**Task**: Write out, without any change, the lines in the material below that run from the line with "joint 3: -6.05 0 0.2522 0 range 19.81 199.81" through the line with "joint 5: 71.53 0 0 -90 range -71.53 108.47", both included.
* * * * * * *
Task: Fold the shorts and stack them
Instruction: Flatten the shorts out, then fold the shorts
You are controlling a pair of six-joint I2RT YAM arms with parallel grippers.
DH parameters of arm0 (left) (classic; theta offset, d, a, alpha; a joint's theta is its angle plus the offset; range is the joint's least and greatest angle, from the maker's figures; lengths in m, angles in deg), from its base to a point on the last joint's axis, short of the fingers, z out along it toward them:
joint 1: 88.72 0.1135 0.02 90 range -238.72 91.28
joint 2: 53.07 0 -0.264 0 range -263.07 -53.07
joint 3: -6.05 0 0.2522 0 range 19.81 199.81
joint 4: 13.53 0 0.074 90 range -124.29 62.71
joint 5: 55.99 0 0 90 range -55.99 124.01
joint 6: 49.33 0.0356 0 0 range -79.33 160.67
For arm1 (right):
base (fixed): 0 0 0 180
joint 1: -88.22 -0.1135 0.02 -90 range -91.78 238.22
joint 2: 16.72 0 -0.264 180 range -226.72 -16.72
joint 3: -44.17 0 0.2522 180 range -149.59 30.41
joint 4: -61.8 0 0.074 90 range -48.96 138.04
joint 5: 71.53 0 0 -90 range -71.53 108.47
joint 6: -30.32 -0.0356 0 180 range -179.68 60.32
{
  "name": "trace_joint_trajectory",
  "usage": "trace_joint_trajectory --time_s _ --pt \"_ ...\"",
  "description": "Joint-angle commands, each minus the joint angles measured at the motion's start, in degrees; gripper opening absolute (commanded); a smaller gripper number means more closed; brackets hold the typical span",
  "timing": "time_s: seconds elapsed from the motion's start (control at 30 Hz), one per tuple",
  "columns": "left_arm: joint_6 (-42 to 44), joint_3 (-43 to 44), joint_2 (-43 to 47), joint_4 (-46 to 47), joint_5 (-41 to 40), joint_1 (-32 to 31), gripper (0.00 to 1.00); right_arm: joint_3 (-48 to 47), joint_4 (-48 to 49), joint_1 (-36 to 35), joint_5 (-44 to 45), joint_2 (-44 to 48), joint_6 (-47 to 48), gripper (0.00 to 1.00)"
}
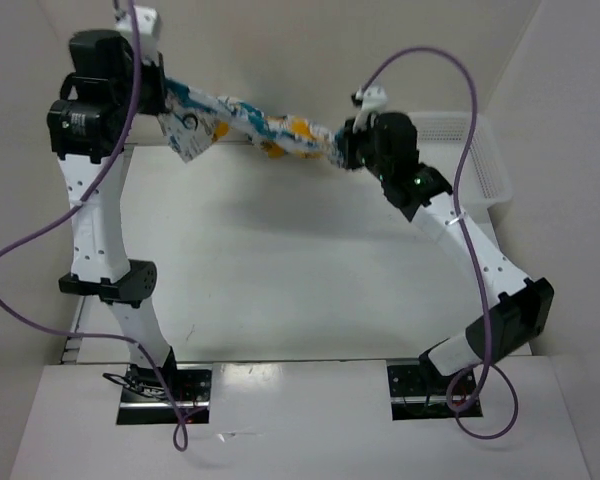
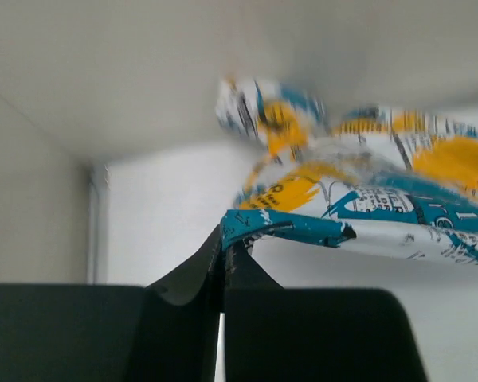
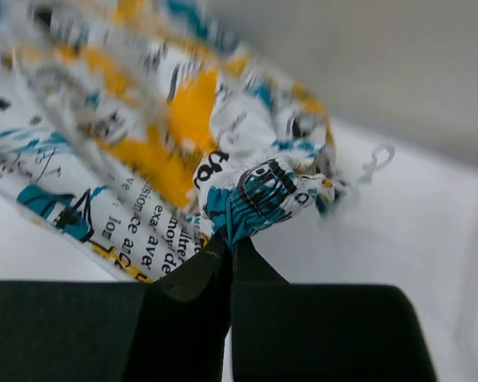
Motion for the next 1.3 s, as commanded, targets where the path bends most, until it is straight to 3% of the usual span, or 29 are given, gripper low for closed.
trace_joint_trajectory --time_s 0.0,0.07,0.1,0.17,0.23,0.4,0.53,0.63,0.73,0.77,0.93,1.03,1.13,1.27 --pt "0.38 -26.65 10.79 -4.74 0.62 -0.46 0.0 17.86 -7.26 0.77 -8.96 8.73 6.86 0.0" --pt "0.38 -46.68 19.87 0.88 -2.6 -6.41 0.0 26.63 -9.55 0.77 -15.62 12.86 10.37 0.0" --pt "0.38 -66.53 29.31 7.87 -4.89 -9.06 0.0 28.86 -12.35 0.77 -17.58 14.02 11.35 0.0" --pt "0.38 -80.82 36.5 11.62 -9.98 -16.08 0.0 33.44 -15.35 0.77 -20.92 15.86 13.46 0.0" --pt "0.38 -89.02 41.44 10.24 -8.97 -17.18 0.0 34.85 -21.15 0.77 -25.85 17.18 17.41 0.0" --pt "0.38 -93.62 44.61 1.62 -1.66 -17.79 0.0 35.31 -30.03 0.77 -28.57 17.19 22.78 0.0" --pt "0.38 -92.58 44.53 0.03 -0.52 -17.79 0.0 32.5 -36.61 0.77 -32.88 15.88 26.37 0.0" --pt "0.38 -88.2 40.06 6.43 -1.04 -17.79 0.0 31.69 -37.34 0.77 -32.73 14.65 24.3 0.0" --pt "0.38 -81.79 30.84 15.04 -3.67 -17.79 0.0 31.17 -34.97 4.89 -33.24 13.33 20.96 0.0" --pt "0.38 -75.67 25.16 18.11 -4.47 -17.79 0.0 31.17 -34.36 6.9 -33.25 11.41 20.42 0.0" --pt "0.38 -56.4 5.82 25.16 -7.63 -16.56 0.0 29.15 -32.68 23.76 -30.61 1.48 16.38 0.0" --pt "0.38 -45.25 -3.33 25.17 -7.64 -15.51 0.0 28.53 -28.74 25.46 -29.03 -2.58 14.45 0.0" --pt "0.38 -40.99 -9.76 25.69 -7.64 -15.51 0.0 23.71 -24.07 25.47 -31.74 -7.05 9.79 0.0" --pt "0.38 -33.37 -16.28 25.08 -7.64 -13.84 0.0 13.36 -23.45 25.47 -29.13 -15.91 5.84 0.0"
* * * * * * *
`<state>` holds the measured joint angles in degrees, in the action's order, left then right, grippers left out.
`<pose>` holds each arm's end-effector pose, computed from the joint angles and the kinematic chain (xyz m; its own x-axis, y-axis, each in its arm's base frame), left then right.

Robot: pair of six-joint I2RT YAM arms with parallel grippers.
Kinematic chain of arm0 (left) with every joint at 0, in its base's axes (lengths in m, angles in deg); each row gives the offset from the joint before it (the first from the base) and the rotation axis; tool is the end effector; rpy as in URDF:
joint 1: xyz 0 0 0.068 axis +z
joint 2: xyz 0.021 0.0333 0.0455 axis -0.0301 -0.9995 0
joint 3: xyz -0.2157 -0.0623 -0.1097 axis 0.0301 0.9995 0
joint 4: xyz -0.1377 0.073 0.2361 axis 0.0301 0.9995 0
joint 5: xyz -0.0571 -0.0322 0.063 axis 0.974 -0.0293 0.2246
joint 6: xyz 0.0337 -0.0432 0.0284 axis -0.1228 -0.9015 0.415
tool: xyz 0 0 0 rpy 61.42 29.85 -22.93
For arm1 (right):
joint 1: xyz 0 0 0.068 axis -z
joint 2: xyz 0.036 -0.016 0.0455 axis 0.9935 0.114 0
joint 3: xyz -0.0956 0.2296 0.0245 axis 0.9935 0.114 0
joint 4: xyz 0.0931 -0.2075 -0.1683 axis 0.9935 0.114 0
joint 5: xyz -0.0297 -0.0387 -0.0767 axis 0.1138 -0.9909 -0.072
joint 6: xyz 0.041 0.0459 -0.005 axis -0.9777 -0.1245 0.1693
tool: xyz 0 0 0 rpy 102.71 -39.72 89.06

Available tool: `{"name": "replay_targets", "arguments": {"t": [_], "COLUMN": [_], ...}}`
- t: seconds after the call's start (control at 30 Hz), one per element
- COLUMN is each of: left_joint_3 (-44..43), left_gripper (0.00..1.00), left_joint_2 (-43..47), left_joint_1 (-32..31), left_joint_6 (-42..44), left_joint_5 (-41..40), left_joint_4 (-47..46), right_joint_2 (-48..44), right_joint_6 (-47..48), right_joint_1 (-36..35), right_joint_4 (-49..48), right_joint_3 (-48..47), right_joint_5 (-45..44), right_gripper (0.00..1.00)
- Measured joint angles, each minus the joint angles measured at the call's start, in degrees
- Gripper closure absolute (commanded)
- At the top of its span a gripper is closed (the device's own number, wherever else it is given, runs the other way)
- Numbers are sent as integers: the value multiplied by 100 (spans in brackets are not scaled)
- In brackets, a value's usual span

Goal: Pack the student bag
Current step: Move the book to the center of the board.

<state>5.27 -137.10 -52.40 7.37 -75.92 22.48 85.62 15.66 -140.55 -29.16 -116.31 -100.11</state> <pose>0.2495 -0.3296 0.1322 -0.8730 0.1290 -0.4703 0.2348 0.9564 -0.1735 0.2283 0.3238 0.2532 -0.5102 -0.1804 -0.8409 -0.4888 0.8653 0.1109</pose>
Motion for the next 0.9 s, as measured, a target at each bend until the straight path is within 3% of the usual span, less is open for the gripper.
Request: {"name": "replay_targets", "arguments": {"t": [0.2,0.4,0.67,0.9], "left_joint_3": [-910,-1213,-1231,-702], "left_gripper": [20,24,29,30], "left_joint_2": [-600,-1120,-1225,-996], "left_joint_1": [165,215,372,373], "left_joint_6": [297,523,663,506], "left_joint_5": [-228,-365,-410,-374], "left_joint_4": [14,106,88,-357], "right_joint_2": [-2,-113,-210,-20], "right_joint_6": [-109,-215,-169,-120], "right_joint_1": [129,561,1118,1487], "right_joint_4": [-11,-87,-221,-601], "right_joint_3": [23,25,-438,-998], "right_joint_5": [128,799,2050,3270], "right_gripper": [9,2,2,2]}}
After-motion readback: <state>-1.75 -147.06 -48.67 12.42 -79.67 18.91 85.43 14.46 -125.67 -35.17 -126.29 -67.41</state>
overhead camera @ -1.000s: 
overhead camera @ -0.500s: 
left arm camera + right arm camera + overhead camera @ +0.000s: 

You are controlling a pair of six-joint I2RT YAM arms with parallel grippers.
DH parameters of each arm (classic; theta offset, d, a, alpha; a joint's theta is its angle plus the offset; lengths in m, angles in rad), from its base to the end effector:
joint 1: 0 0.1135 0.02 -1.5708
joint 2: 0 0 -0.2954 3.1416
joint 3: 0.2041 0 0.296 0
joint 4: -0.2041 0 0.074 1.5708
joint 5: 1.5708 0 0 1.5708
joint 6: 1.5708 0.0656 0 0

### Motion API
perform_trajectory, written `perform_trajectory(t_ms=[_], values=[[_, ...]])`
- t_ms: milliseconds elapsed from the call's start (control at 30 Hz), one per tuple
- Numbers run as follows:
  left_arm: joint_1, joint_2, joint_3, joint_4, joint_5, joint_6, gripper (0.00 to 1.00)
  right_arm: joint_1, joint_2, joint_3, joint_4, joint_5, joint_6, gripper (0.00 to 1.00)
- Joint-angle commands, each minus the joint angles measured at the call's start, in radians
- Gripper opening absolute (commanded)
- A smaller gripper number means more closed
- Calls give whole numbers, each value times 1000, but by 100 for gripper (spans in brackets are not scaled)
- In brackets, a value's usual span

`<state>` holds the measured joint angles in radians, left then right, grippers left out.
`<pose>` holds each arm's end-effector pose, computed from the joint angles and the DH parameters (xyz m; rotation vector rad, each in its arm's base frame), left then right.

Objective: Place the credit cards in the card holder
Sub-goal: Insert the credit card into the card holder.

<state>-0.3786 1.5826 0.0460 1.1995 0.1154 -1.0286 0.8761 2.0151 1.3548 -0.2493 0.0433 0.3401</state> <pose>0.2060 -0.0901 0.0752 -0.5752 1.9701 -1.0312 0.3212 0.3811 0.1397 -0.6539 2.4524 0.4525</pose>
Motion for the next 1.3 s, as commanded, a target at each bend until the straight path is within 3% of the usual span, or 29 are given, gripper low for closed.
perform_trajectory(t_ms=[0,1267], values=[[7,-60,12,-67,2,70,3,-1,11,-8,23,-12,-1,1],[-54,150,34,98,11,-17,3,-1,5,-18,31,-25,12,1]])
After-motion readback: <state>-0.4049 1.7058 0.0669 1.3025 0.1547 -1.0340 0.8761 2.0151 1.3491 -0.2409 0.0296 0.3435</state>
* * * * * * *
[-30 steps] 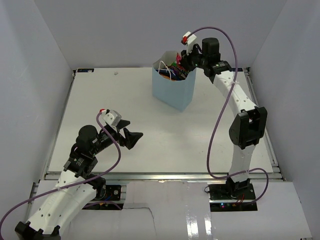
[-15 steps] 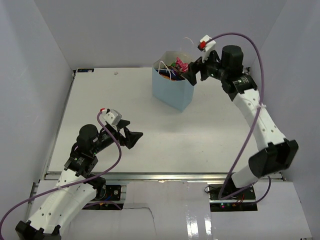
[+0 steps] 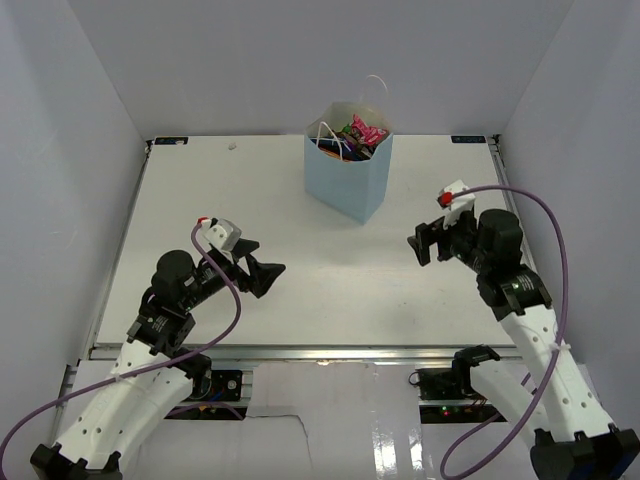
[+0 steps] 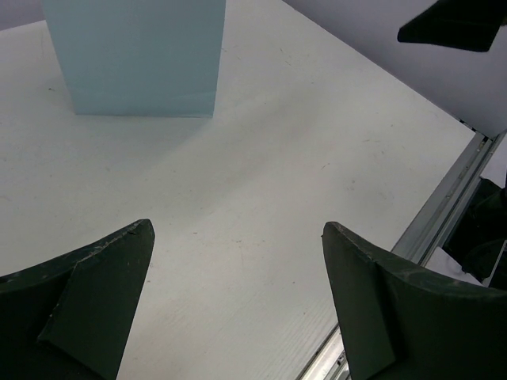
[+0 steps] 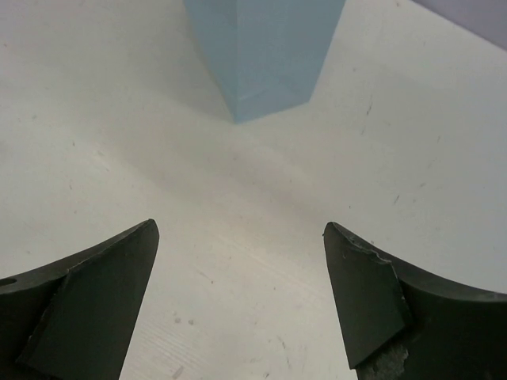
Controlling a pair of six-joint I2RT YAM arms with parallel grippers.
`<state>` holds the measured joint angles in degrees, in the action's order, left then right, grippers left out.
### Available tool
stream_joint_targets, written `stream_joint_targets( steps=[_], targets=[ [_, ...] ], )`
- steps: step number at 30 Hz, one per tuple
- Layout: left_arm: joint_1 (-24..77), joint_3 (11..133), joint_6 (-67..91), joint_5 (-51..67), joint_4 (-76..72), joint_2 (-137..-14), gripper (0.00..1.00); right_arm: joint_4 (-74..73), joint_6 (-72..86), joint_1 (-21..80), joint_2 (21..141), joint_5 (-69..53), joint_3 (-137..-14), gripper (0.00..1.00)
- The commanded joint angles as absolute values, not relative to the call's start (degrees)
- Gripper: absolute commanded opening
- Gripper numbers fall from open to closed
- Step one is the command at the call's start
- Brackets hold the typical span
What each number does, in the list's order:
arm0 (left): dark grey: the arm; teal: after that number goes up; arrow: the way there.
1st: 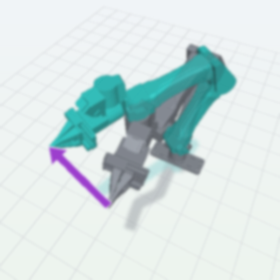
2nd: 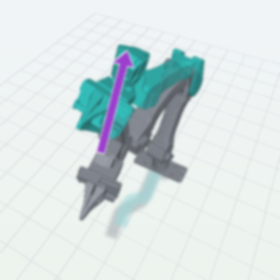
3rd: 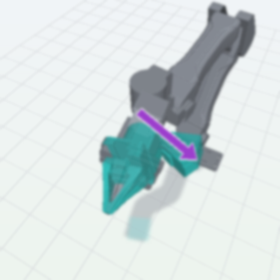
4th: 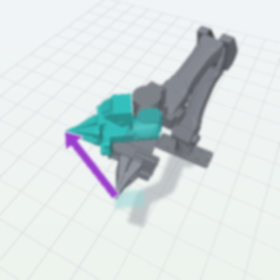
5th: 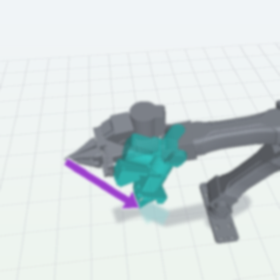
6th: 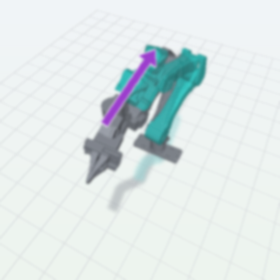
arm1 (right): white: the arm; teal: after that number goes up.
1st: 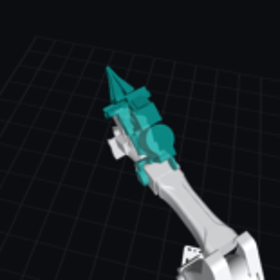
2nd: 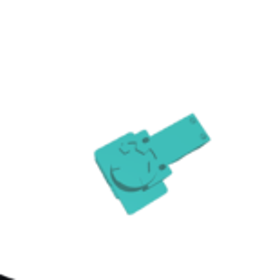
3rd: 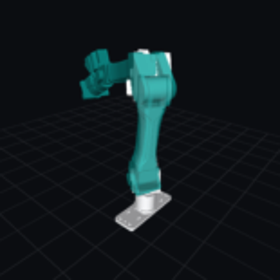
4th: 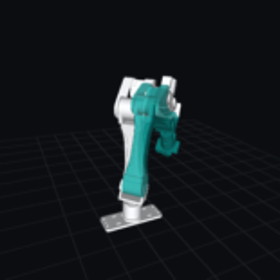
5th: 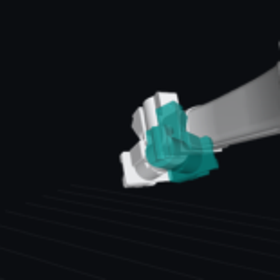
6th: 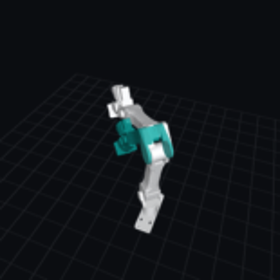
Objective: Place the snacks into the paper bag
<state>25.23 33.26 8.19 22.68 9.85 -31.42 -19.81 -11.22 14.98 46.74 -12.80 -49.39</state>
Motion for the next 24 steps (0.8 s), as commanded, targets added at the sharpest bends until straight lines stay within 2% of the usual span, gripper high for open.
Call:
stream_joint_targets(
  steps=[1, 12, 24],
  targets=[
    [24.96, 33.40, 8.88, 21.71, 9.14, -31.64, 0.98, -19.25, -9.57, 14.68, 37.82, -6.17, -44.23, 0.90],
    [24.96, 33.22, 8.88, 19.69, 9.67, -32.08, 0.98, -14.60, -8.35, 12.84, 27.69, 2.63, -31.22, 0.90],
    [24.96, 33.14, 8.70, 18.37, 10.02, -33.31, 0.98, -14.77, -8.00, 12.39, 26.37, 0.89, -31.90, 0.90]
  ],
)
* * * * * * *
**Reply**:
joint 3: -6.05 0 0.2522 0 range 19.81 199.81
joint 4: 13.53 0 0.074 90 range -124.29 62.71
joint 5: 55.99 0 0 90 range -55.99 124.01
joint 6: 49.33 0.0356 0 0 range -79.33 160.67
For arm1 (right):
base (fixed): 0 0 0 180
joint 1: -88.22 -0.1135 0.02 -90 range -91.78 238.22
joint 2: 16.72 0 -0.264 180 range -226.72 -16.72
joint 3: -44.17 0 0.2522 180 range -149.59 30.41
joint 4: -61.8 0 0.074 90 range -48.96 138.04
joint 5: 71.53 0 0 -90 range -71.53 108.47

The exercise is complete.